### TASK STATEMENT
A single number is required: how many lines in the records below contain "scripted".

▬▬▬▬▬▬▬▬▬▬

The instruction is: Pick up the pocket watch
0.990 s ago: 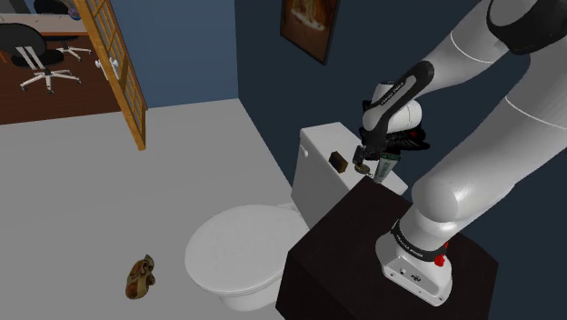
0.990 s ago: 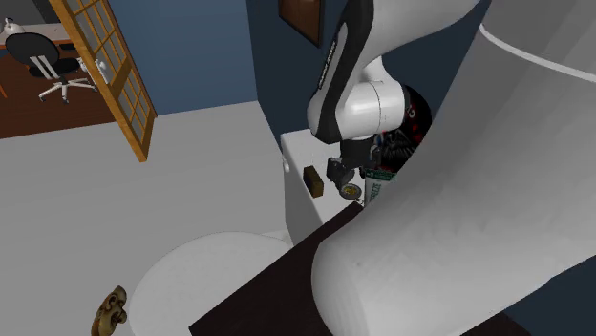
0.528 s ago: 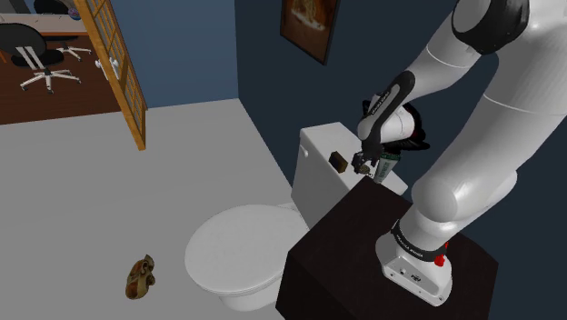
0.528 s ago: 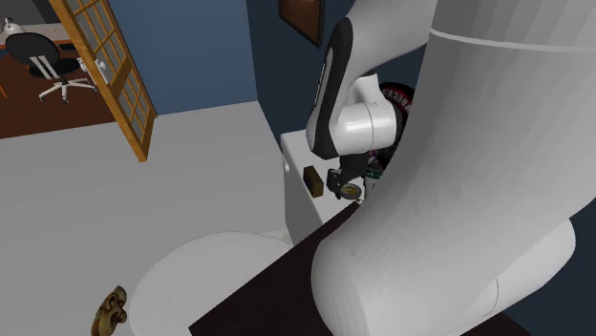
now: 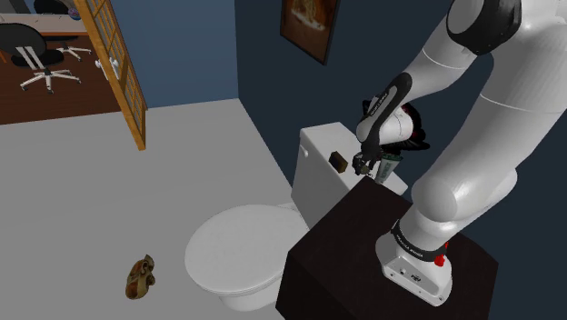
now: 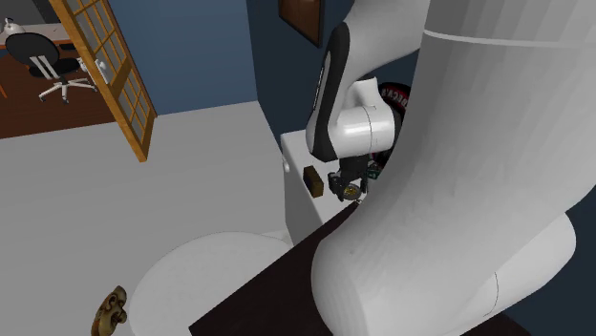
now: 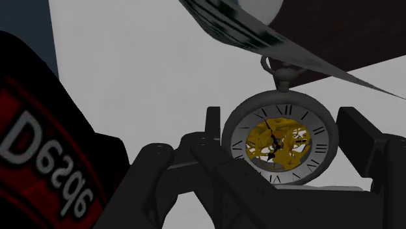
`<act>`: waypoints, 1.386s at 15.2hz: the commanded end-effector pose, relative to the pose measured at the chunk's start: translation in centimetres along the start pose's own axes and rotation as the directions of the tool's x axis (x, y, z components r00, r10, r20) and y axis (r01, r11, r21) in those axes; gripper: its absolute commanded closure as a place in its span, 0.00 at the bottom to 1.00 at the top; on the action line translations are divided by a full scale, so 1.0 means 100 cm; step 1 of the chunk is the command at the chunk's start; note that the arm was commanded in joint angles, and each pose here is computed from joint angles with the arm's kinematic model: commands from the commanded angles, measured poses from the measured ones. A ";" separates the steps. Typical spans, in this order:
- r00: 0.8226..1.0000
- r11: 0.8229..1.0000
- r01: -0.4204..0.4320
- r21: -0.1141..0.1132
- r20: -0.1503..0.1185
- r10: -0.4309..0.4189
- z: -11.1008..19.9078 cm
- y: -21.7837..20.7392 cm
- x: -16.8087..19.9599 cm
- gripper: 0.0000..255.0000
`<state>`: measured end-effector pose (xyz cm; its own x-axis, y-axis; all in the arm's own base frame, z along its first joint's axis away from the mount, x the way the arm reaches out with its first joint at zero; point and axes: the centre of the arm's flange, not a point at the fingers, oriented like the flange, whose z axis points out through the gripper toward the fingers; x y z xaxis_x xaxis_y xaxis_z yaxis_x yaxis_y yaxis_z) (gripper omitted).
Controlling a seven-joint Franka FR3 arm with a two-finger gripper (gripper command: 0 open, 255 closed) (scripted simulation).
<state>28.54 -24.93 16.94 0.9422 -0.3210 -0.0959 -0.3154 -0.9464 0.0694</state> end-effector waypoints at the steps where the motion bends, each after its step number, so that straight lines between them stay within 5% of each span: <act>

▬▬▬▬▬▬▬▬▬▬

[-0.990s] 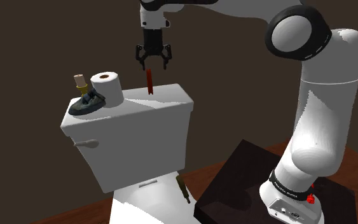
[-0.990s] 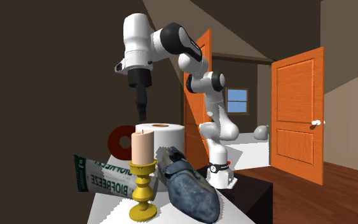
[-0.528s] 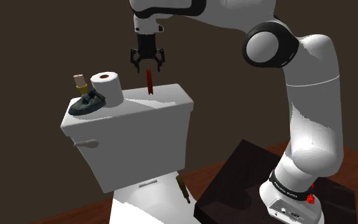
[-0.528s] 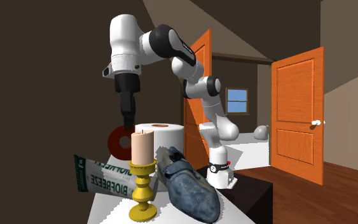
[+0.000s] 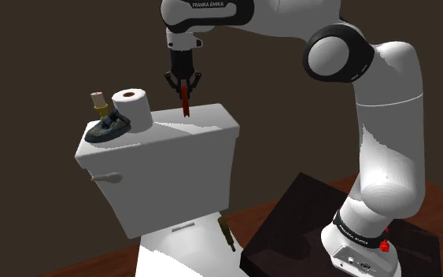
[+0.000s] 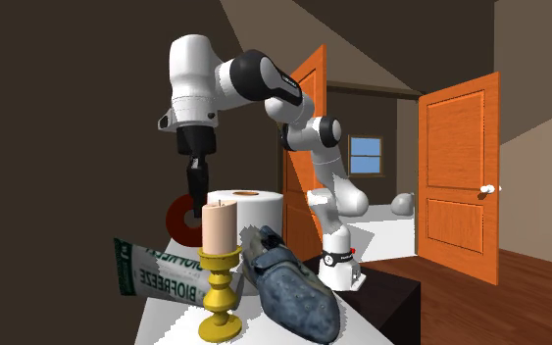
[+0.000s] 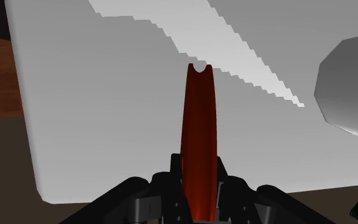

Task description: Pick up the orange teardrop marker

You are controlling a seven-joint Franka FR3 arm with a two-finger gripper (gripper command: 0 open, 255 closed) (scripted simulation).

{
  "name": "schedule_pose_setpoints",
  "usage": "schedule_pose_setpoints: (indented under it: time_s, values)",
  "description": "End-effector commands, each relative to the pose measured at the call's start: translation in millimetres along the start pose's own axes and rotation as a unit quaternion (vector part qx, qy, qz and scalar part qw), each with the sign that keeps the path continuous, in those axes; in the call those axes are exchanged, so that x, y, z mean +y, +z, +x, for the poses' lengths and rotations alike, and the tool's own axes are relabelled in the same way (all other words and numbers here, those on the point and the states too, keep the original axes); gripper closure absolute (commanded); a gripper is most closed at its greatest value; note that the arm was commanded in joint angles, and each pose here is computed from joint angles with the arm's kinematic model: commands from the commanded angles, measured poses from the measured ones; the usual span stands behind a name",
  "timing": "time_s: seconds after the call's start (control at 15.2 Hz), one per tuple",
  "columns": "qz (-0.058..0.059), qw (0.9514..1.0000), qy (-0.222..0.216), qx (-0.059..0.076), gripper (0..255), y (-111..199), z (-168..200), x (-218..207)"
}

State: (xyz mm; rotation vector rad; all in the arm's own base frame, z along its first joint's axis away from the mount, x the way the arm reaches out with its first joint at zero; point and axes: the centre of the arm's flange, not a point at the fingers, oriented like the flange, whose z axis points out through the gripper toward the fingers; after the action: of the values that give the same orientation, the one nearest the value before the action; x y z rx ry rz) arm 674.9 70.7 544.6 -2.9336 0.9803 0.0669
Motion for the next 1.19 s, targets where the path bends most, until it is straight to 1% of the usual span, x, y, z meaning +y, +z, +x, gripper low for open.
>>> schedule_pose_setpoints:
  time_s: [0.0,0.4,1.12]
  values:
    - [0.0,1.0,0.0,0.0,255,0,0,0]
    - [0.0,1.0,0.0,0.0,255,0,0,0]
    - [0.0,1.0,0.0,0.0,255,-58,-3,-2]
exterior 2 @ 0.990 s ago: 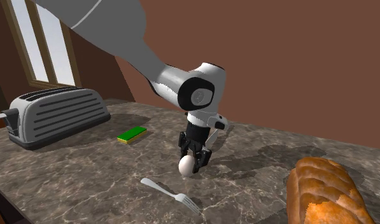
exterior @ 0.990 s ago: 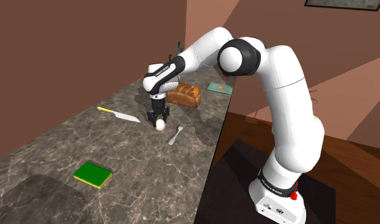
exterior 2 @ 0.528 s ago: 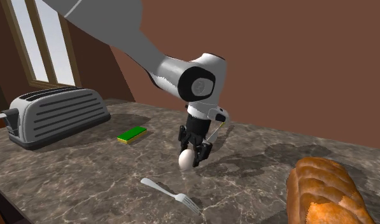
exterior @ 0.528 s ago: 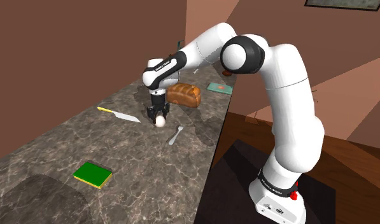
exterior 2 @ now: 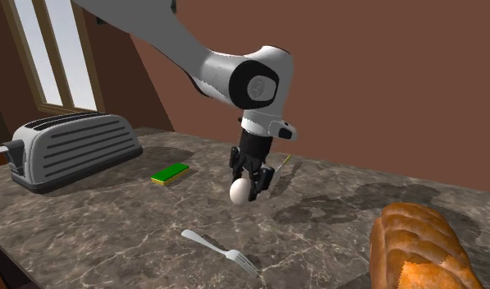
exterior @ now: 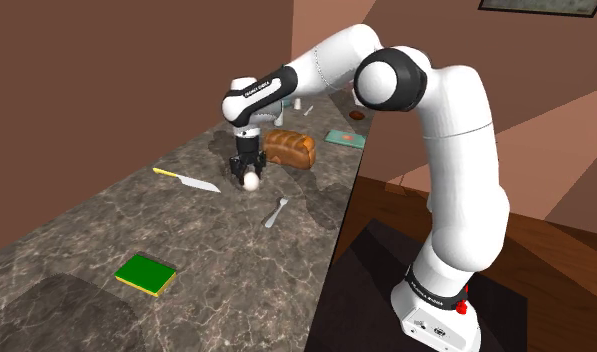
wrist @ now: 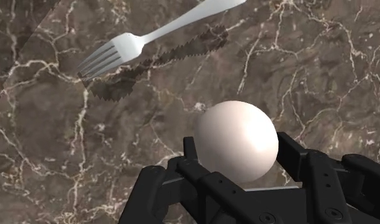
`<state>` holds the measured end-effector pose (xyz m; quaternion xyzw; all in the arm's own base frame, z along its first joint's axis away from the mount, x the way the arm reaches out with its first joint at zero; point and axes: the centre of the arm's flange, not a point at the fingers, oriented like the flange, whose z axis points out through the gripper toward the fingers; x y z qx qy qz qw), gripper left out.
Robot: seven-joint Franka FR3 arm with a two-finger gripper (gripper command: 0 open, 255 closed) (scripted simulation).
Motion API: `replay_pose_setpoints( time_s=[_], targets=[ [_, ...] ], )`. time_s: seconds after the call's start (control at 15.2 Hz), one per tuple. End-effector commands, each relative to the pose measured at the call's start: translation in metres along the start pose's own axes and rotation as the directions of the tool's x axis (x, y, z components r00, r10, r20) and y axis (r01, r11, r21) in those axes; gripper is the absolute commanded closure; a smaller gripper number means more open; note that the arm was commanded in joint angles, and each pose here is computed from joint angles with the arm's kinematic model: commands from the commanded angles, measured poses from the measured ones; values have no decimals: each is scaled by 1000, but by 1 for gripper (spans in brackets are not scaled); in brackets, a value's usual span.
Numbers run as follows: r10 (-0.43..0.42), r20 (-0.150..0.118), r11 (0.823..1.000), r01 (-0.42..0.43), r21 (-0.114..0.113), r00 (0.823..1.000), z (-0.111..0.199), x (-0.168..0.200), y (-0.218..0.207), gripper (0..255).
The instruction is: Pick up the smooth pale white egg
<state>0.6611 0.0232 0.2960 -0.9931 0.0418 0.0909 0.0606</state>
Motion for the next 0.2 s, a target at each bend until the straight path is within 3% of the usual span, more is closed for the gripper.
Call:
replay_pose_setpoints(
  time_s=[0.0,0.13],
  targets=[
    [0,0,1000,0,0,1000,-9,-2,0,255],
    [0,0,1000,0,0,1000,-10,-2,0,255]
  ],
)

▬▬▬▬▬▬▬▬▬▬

### EXPECTED ANSWER
3